Money managers and consultants are encouraged by the possibility that the U.S. Treasury Department will implement a floating-rate note program, the first new U.S. government debt security since TIPS were introduced in 1997.
The securities will “probably offer some value,” said Bret Barker, managing director, U.S. fixed income, at TCW Group, Los Angeles. But he's waiting for more information on the structure of the notes before knowing how much value the securities will offer.
Eric Knutzen, chief investment officer of Cambridge, Mass.-based investment consultant NEPC LLC., said: “I think it is an appropriate and probably important innovation for the Treasury to create this new type of security and I think there will be pretty good interest and reception in the institutional investment area and probably the retail as well.”
Robert Tipp, chief investment strategist at Boston-based Prudential Fixed Income, said investors are looking for a high-quality instrument where they can be relatively protected from an increase in interest rates.
“We'll stay in low interest rates for a while and interest rates are (eventually) going to go up and this creates a fear factor among investors,” said Mr. Tipp. “This (floating-rate notes) idea has been gestating for a while and I think it meets a confluence of factors that's creating what's likely a high demand for this type of security.”
Many fixed-income managers contacted for this story declined comment, saying that while the securities appeared interesting, more details were needed on how they would be structured.
The program, which the Treasury's borrowing advisory committee unanimously approved on Aug. 1, will take effect at least a year from now and will “complement the existing suite of securities issued and to support our broader debt-management objectives,” according to the minutes of the committee meeting.
The Treasury committee did not offer a timeline on deciding the notes' structure, but did say there was a discussion at the meeting on which floating-rate index should be used.
The committee “gravitated toward referencing treasury general collateral, in lieu of federal funds effective and T-bills,” according to meeting minutes. No agreement was reached.
In a presentation to the committee in February 2011, the Office of Debt Management stated that “institutional demand for such instruments would be strong based on the likely increase in holdings of short-term, high-quality assets required by Basel III,” and because “there is a dearth of default risk-free floating-rate assets.”

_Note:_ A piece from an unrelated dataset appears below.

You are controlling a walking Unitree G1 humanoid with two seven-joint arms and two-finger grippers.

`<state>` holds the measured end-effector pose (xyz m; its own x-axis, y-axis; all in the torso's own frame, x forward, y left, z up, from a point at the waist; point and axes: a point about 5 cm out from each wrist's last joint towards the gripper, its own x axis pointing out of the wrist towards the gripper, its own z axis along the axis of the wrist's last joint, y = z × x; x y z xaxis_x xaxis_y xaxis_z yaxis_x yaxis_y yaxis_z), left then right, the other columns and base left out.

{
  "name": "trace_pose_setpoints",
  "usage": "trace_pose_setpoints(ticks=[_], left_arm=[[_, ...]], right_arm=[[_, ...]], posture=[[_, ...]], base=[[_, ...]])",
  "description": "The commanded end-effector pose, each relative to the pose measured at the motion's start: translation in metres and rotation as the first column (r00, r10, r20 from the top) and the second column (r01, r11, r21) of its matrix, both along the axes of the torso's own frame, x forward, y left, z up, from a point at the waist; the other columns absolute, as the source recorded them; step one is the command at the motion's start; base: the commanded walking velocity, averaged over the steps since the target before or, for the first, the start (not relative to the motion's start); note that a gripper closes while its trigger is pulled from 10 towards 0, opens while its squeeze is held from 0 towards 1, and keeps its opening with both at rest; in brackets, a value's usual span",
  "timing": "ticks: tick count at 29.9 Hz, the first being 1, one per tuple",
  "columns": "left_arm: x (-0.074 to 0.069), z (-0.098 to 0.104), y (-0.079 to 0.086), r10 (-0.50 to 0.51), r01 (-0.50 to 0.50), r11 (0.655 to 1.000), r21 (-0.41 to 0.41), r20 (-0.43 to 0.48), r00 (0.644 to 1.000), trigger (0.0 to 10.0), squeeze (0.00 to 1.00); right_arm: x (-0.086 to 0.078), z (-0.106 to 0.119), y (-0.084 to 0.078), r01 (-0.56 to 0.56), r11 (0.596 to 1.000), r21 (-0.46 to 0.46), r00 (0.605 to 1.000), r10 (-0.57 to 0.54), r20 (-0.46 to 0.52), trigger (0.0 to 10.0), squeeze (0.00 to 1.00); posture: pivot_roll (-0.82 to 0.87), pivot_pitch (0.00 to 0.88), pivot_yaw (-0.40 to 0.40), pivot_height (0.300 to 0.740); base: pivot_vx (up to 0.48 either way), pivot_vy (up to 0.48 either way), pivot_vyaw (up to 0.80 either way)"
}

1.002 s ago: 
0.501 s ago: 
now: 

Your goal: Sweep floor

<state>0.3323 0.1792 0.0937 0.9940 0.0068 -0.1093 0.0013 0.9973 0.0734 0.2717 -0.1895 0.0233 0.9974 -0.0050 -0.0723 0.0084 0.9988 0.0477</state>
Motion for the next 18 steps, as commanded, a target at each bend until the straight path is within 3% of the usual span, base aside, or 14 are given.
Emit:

Stated Arman Gevorgyan, Darien, Conn.-based vice president, investment research, at Segal Rogerscasey: “The program adds to the tool kit of investors who target very safe instruments with no duration risk. (Floating-rate notes) also provide a hedge against a sudden and unexpected rise in short-term rates.
“Using FRNs will enable the Treasury to reduce its reliance on Treasury bills, which have to be rolled over periodically. Since FRNs will have longer maturities, they will likely carry higher yields than T-bills, which is … (a) point of attraction for investors,” he wrote in an e-mail.
Julia Vail, spokeswoman for North Carolina State Treasurer Janet Cowell, wrote in an e-mail: “The issuance of floating-rate notes could give the U.S. Treasury a broader investment base, since investors who are seeking protection from a rising rate environment may find the floating-rate structure more attractive.”
But she also noted: “With issuance not expected for another year, there are still a number of details to be worked out before the department could determine its level of interest.” Ms. Cowell is sole trustee of the $71.8 billion North Carolina Retirement Systems, Raleigh.
Pension funds will have “asset managers working for them that will probably find (floating-rate notes) them very useful in a number of contexts,” Mr. Knutzen said. “One of the challenges that institutional investors face is building exposures in their programs that will respond well in different economic environments.”
Among the different types of investing challenges floating-rate notes address is providing a “haven during flight-to-safety times when current Treasury offerings are at such a low interest rate.”
However, use by the institutional market will take some time, according to Mr. Knutzen.
“An example is in the (Treasury inflation-protected securities) market,” he said. “TIPS were seen as a very positive innovation, (but) it took a while until you had enough of a marketplace to build diversified portfolios.
“I think the TIPS experience will show that this will start small and will grow over time until eventually we may say it's almost amazing that we didn't have this (before).”